Still, Webster and the SAM team were jolted by the European orbiter findings and immediately set out to scrutinize the TLS measurements on Mars.
Some experts suggested that the rover itself was releasing the gas. “So we looked at correlations with the pointing of the rover, the ground, the crushing of rocks, the wheel degradation – you name it,” Webster said. “I cannot overstate the effort the team has put into looking at every little detail to make sure those measurements are correct, and they are.”
Webster and his team reported their results today in the Astronomy & Astrophysics journal.

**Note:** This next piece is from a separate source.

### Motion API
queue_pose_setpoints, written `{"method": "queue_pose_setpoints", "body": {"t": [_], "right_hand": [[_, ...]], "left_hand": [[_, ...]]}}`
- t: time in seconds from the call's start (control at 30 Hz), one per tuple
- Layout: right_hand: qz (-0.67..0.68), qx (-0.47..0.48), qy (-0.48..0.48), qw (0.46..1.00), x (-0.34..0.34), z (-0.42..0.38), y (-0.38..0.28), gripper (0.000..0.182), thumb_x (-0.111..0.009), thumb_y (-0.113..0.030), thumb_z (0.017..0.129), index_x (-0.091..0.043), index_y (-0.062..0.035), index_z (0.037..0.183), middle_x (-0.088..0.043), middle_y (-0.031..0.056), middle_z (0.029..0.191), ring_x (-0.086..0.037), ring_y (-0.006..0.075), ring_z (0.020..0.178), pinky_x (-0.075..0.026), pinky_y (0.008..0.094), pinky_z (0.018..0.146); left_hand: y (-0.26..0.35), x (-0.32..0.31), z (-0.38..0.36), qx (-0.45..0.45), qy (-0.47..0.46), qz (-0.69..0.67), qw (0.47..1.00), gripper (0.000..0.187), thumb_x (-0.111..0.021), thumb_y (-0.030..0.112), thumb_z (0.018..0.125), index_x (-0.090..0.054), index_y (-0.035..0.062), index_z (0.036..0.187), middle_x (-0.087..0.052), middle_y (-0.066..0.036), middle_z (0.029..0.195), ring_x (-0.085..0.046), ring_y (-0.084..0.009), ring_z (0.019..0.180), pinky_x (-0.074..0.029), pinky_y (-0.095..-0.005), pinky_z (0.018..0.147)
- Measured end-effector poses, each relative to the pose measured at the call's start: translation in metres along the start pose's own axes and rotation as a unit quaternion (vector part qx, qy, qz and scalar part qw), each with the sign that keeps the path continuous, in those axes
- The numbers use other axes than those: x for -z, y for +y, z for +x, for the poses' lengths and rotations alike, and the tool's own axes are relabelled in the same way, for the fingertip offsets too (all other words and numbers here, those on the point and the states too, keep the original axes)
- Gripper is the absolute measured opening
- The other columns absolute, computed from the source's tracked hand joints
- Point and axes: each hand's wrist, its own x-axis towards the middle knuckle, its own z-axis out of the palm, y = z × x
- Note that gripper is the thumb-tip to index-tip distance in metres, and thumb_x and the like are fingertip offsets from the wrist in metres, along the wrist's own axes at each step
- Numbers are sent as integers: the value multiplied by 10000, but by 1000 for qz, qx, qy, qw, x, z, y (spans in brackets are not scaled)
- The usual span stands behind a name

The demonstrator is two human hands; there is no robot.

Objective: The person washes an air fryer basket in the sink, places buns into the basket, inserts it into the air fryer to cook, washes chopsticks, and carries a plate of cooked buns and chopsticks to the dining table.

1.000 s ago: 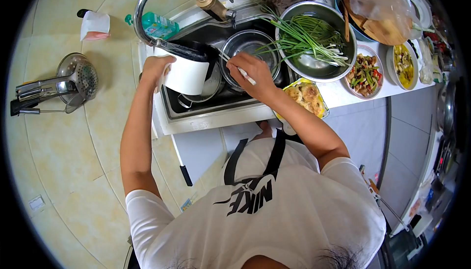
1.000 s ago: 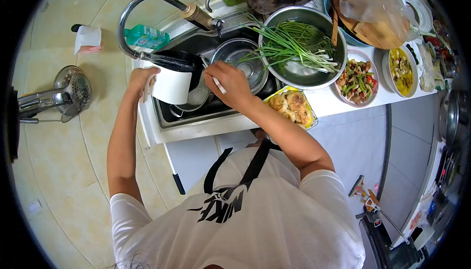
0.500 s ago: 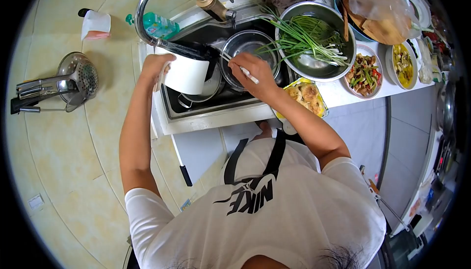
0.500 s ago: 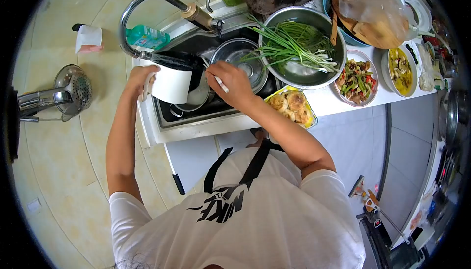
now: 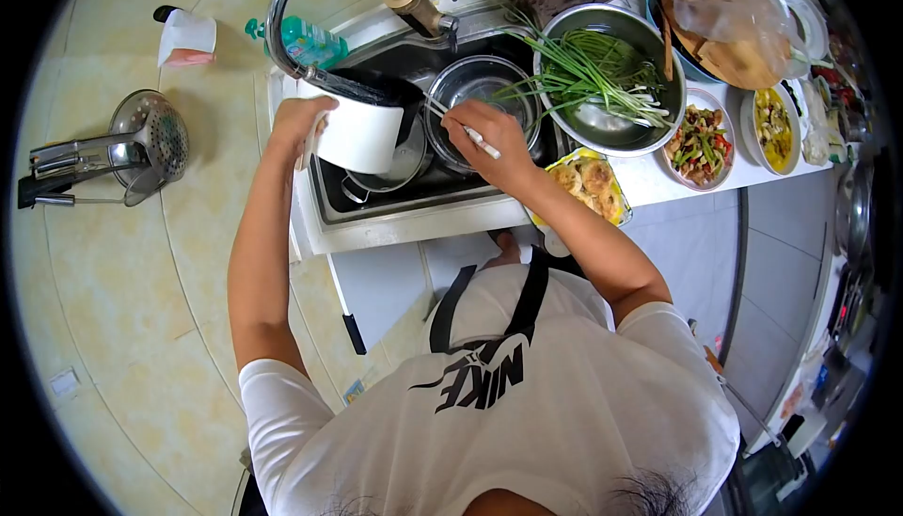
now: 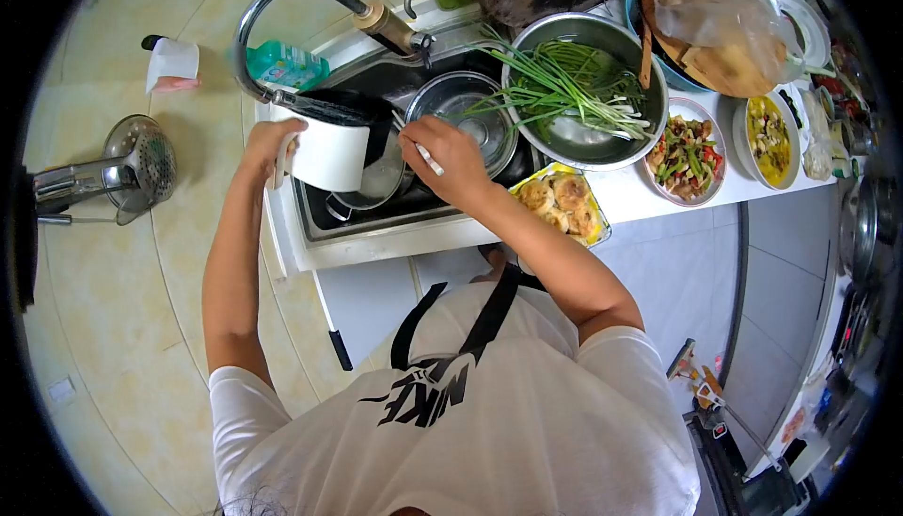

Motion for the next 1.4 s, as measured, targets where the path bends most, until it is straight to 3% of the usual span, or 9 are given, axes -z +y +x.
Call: {"method": "queue_pose_setpoints", "body": {"t": [0.1,0.37,0.7,0.83,1.23,1.4], "right_hand": [[7,-4,-7,1000,-3,0,-1,71,-612,-93,838,-632,-45,886,-624,110,838,-612,332,744,-486,404,620],[-5,8,-12,1000,-6,-3,-8,51,-615,-86,834,-630,-53,869,-624,111,826,-620,320,737,-485,403,619],[-3,-8,30,1000,-4,4,-17,45,-611,-67,829,-632,-33,849,-624,121,810,-614,329,716,-484,394,603],[-8,11,28,1000,-4,1,-18,51,-613,-70,831,-638,-33,857,-625,122,808,-615,326,708,-486,393,604],[-23,5,36,999,-3,3,-19,52,-624,-45,810,-640,-34,859,-629,130,812,-618,327,702,-488,391,591],[-14,-1,24,1000,3,0,-22,52,-619,-61,819,-642,-33,856,-627,134,809,-615,329,704,-486,391,604]], "left_hand": [[8,8,-3,-7,27,-10,1000,258,-757,225,666,-621,6,656,-573,-71,591,-509,-158,477,-384,-308,459],[-20,-7,6,12,-25,2,1000,260,-766,202,644,-625,-16,636,-577,-82,585,-516,-166,479,-392,-310,469],[-10,11,1,-6,-2,-76,997,261,-747,238,687,-629,5,690,-571,-56,594,-494,-141,470,-367,-294,448],[-23,-4,0,-5,-4,0,1000,283,-773,240,651,-633,-2,687,-578,-67,608,-510,-155,489,-388,-301,470],[-15,9,-9,-14,22,-65,998,290,-761,259,671,-606,14,650,-567,-64,584,-497,-153,464,-369,-300,449],[-32,-10,-18,13,4,-43,999,288,-778,205,655,-630,-41,674,-596,-92,629,-523,-170,507,-400,-297,489]]}}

As the SAM team worked to confirm its methane detections, another member of Curiosity’s science team, planetary scientist John E. Moores from York University in Toronto, published an intriguing prediction in 2019. “I took what some of my colleagues are calling a very Canadian view of this, in the sense that I asked the question: ‘What if Curiosity and the Trace Gas Orbiter are both right?’” Moores said.
Moores, as well as other Curiosity team members studying wind patterns in Gale Crater, hypothesized that the discrepancy between methane measurements comes down to the time of day they’re taken. Because it needs a lot of power, TLS operates mostly at night when no other Curiosity instruments are working. The Martian atmosphere is calm at night, Moores noted, so the methane seeping from the ground builds up near the surface where Curiosity can detect it.

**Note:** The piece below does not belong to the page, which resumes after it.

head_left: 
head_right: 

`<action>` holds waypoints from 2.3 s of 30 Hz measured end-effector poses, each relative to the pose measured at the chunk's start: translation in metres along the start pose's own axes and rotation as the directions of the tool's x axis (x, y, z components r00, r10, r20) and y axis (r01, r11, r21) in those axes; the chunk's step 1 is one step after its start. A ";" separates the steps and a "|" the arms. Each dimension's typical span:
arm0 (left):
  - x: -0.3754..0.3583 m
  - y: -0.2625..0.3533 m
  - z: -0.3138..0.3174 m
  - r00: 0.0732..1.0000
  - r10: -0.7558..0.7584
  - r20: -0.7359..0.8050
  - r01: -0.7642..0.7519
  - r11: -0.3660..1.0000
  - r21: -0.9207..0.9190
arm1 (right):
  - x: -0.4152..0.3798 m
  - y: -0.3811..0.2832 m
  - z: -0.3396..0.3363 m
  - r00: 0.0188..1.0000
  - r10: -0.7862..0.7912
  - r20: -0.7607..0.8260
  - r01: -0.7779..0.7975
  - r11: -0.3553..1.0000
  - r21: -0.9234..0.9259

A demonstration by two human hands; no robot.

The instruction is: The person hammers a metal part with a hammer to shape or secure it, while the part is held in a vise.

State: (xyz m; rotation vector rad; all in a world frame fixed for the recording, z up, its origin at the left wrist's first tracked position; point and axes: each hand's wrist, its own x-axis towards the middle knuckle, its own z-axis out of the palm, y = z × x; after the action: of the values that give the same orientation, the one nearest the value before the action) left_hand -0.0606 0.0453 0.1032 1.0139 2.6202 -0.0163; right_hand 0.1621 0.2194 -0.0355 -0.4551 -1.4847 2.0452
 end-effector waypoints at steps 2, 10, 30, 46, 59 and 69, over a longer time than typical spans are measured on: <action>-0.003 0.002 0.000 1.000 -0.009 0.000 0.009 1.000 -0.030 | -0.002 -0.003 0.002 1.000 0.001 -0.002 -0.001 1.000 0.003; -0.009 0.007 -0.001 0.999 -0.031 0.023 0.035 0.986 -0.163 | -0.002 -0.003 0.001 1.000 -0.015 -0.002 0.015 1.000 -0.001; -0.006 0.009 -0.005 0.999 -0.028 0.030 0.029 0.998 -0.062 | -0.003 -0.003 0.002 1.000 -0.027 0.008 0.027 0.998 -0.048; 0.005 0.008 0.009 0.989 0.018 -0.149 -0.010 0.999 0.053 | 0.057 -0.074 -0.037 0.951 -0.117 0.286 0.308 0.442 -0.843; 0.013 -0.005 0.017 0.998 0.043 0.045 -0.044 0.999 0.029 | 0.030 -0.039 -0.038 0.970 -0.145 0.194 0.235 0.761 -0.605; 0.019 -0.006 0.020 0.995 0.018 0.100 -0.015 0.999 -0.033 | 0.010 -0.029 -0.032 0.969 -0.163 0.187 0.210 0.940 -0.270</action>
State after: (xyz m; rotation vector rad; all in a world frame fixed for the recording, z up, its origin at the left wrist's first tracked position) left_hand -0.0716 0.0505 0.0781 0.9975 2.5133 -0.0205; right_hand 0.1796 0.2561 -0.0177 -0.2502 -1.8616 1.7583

The Trace Gas Orbiter, on the other hand, requires sunlight to pinpoint methane about 3 miles, or 5 kilometers, above the surface. “Any atmosphere near a planet’s surface goes through a cycle during the day,” Moores said. Heat from the Sun churns the atmosphere as warm air rises and cool air sinks. Thus, the methane that is confined near the surface at night is mixed into the broader atmosphere during the day, which dilutes it to undetectable levels. “So I realized no instrument, especially an orbiting one, would see anything,” Moores said.
Immediately, the Curiosity team decided to test Moores’ prediction by collecting the first high-precision daytime measurements. TLS measured methane consecutively over the course of one Martian day, bracketing one nighttime measurement with two daytime ones. With each experiment, SAM sucked in Martian air for two hours, continuously removing the carbon dioxide, which makes up 95% of the planet’s atmosphere. This left a concentrated sample of methane that TLS could easily measure by passing an infrared laser beam through it many times, one that’s tuned to use a precise wavelength of light that is absorbed by methane.
“John predicted that methane should effectively go down to zero during the day, and our two daytime measurements confirmed that,” said Paul Mahaffy, the principal investigator of SAM, who’s based at NASA’s Goddard Space Flight Center in Greenbelt, Maryland. TLS’ nighttime measurement fit neatly within the average the team had already established. “So that’s one way of putting to bed this big discrepancy,” Mahaffy said.
While this study suggests that methane concentrations rise and fall throughout the day at the surface of Gale Crater, scientists have yet to solve the global methane puzzle at Mars. Methane is a stable molecule that is expected to last on Mars for about 300 years before getting torn apart by solar radiation. If methane is constantly seeping from all similar craters, which scientists suspect is likely given that Gale doesn’t seem to be geologically unique, enough of it should have accumulated in the atmosphere for the Trace Gas Orbiter to detect. Scientists suspect that something is destroying methane in less than 300 years.
Experiments are underway to test whether very low-level electric discharges induced by dust in the Martian atmosphere could destroy methane, or whether abundant oxygen at the Martian surface quickly destroys methane before it can reach the upper atmosphere.
“We need to determine whether there’s a faster destruction mechanism than normal to fully reconcile the data sets from the rover and the orbiter,” Webster said.